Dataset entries
--- --- ---

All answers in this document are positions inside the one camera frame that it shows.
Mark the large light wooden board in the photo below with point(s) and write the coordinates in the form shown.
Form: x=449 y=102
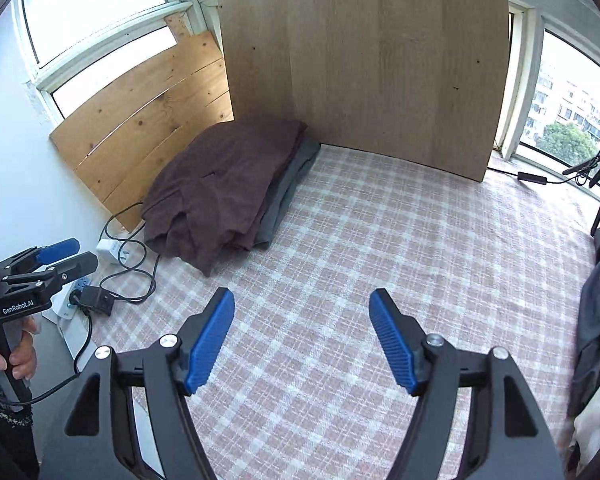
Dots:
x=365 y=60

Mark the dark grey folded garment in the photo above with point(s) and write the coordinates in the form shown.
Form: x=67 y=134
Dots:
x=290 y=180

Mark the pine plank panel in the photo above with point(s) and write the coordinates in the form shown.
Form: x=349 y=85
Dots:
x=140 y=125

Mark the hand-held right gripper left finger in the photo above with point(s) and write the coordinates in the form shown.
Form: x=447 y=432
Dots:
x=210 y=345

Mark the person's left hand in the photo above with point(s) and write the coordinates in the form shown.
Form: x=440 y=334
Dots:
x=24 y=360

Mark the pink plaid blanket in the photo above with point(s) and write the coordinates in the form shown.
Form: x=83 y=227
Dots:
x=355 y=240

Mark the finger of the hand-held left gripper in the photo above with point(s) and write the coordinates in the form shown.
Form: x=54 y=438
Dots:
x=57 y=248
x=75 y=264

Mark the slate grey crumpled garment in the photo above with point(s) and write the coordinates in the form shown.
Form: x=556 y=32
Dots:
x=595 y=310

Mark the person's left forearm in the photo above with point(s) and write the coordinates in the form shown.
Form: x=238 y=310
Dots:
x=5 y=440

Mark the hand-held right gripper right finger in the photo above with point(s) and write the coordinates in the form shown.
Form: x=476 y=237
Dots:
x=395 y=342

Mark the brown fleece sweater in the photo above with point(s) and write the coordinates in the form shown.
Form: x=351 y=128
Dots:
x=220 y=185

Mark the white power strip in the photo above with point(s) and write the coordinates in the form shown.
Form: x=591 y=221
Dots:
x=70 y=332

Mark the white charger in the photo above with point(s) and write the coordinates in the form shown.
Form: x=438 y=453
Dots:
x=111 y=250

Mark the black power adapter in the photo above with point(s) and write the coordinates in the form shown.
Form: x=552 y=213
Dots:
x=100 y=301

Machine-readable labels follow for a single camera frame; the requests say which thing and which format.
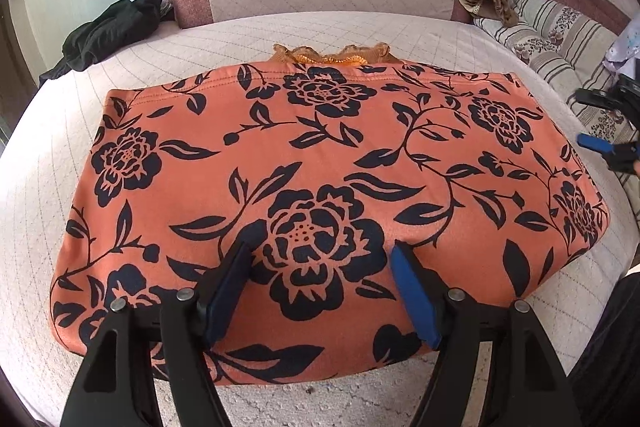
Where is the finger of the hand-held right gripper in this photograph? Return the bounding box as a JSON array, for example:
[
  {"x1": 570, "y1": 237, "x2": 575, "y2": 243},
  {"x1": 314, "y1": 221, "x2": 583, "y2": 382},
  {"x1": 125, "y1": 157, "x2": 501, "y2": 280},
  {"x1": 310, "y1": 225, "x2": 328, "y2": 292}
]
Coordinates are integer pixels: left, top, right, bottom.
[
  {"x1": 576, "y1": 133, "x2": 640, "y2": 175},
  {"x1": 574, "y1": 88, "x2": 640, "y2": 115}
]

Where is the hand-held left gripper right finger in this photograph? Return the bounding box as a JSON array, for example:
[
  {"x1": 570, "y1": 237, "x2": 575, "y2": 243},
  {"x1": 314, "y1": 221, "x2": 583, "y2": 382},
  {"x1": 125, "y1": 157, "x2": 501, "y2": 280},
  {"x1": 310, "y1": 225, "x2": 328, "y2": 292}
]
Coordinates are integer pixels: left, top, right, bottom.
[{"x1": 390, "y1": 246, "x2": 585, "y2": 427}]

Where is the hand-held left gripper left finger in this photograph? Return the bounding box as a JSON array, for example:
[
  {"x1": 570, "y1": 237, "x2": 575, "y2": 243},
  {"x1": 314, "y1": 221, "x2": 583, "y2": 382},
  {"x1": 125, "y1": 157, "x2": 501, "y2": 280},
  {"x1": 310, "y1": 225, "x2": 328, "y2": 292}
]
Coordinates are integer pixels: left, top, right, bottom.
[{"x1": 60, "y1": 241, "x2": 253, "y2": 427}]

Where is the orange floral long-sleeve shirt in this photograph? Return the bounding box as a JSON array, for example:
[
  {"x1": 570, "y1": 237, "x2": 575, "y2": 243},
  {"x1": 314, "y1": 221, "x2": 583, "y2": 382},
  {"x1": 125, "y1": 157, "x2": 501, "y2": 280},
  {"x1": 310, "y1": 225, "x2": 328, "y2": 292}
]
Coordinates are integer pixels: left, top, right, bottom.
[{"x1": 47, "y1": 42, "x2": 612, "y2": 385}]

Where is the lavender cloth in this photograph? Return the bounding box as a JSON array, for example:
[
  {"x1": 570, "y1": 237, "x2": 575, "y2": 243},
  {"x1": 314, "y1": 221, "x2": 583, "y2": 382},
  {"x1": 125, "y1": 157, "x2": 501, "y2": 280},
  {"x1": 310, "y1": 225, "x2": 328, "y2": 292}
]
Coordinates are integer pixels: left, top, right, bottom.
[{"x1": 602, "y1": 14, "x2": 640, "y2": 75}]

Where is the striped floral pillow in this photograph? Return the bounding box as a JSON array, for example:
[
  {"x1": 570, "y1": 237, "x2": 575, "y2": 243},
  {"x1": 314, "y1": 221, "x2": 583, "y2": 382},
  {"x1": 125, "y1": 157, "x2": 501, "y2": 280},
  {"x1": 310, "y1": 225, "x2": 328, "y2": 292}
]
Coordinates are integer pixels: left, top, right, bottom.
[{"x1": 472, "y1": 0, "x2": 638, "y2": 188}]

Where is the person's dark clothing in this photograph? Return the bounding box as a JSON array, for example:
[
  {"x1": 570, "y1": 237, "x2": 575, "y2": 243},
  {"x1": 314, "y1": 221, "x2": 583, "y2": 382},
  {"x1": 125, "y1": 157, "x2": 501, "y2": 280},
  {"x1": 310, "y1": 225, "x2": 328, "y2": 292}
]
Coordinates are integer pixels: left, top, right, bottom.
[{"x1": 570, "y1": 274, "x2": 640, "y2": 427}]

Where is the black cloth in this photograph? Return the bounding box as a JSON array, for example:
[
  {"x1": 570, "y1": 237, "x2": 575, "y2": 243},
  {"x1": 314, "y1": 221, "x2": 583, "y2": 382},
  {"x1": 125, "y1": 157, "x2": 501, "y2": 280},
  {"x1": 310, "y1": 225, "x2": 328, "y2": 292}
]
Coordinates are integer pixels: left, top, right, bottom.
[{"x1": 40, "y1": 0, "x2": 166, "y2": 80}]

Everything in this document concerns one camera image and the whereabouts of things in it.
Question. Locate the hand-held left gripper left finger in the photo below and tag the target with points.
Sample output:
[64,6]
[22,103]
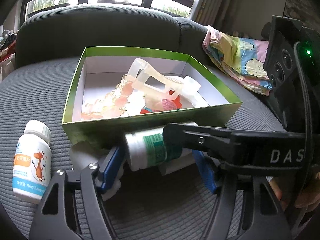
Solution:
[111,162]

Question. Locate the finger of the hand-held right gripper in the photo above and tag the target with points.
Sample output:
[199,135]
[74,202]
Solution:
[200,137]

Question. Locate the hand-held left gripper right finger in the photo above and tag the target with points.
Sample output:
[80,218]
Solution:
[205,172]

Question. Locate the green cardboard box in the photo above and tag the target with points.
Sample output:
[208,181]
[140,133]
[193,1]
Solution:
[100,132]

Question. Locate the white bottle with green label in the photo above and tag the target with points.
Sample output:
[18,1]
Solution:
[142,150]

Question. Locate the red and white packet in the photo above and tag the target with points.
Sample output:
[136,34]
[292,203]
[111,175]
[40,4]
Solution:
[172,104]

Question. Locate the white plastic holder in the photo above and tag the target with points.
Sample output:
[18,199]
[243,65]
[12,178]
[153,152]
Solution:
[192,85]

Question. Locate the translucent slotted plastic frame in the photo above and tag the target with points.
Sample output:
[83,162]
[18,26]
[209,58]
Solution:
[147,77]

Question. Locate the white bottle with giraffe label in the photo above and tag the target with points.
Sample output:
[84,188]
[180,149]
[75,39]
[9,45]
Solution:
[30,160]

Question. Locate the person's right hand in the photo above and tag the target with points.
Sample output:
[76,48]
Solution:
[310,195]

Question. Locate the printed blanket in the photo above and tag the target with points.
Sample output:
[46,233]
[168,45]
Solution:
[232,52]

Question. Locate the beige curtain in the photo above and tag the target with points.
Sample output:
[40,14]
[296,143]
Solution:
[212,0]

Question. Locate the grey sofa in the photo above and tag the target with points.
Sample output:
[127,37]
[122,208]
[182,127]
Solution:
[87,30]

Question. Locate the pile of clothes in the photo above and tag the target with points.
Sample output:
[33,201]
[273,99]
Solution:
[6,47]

--- --- ---

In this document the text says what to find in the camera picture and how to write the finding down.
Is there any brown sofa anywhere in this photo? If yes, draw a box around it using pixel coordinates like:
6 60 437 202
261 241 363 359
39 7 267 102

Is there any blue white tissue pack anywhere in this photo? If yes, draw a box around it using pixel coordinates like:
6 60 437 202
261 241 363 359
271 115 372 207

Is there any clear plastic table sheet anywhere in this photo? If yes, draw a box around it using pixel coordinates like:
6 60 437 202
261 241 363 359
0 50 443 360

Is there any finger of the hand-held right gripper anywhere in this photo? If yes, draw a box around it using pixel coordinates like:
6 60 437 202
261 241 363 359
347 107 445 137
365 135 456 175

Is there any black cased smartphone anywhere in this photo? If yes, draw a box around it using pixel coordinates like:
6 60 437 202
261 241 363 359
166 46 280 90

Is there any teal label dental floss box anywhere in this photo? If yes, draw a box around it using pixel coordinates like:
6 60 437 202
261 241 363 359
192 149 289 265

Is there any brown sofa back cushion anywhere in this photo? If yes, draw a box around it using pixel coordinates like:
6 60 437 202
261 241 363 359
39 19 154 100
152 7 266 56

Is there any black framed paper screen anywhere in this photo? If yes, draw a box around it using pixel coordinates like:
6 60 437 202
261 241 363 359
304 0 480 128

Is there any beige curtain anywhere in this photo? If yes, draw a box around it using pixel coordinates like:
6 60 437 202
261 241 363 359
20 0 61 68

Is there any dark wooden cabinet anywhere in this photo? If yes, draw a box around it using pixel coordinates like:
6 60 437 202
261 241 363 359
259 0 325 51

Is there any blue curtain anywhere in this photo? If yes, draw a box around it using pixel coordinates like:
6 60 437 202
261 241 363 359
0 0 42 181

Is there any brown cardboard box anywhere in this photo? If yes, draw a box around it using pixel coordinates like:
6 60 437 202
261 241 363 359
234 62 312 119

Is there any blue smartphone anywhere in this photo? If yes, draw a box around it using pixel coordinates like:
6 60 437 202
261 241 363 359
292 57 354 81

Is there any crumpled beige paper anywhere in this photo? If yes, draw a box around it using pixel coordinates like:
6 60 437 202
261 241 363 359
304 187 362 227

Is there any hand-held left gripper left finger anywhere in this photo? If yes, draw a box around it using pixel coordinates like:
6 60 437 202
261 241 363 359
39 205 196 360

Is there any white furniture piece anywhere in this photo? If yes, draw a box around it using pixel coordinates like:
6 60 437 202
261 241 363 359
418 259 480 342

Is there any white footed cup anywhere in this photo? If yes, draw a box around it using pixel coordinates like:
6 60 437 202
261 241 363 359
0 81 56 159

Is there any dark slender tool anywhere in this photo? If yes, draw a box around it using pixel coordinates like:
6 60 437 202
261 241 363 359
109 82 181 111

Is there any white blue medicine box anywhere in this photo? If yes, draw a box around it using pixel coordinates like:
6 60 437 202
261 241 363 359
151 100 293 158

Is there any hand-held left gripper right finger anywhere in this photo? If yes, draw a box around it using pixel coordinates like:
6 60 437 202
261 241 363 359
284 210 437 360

--- --- ---

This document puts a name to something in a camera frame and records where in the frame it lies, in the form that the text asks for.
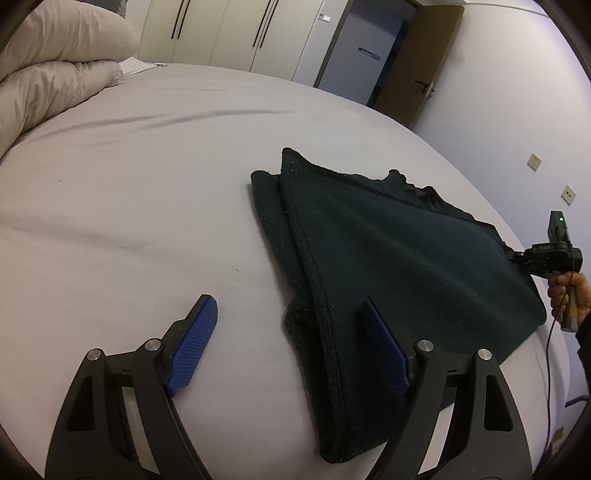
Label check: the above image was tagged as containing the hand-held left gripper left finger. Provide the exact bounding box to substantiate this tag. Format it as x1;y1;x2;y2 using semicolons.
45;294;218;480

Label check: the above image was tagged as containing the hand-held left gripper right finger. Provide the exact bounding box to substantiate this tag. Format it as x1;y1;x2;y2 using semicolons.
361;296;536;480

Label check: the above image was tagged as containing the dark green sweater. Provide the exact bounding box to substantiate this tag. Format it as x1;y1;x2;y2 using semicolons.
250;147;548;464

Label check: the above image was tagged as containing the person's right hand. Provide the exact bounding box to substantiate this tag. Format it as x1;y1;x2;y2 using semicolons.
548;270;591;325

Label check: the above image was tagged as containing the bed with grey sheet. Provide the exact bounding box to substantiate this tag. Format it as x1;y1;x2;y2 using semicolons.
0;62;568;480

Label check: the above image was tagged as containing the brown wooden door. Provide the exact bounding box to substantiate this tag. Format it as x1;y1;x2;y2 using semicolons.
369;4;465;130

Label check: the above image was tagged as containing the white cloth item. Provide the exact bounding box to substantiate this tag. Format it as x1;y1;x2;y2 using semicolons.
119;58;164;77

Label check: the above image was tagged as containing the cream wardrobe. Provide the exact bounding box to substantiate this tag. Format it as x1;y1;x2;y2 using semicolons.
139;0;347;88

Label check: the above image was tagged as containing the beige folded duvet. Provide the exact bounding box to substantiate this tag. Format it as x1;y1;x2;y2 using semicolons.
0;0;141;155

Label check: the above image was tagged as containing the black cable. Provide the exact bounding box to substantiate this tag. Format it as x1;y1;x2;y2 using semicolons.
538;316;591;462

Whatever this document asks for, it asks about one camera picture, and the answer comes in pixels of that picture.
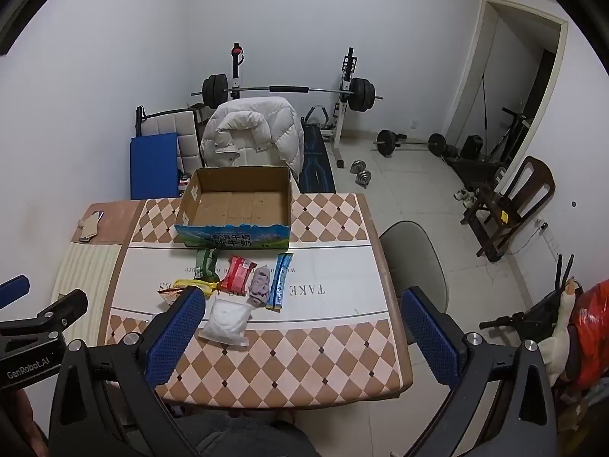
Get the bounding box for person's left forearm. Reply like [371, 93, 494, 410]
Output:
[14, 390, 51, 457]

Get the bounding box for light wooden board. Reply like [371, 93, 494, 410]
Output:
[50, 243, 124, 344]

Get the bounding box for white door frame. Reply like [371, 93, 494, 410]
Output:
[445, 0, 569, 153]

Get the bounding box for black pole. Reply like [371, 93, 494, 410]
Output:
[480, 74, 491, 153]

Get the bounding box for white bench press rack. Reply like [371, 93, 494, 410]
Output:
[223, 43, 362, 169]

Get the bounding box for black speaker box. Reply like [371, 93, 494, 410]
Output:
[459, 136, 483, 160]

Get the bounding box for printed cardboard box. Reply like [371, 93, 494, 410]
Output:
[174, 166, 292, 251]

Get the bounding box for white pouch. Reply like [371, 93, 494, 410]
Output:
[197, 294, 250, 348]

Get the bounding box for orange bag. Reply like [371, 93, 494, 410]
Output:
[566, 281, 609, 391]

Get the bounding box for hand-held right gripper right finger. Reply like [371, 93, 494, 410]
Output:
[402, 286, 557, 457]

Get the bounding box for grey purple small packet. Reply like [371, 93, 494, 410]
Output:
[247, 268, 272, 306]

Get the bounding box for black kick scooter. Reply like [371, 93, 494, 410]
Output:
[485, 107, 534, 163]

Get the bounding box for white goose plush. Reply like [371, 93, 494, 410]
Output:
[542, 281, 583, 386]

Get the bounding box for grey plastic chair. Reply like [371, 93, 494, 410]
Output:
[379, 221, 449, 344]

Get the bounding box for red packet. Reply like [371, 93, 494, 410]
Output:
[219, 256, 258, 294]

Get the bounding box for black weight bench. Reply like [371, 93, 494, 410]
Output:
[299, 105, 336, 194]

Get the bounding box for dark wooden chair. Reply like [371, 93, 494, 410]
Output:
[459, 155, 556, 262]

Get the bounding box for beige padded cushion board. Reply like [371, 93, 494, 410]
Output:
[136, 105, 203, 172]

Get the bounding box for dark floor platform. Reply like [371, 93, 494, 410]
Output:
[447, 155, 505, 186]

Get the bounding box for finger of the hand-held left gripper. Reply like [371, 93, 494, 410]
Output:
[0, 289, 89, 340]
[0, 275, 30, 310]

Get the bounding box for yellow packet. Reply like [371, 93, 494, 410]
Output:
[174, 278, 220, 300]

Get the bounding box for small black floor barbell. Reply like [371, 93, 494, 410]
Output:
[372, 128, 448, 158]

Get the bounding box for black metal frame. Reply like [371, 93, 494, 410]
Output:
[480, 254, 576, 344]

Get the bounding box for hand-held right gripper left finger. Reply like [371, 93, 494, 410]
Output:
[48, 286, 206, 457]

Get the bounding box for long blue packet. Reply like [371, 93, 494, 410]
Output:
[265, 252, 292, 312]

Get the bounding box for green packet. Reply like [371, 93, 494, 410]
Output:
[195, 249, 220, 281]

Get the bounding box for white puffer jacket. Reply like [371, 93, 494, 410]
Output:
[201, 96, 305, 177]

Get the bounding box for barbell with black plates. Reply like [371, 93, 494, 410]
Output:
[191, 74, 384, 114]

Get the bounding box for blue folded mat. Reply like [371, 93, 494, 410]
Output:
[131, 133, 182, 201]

--- --- ---

What is required – Wherever a line of the records above contains the string "printed", copy that line out.

Final answer –
Question. Locate the printed blanket in the photo above and tag the target with points.
Get the bounding box for printed cardboard box. Reply like [371, 93, 494, 410]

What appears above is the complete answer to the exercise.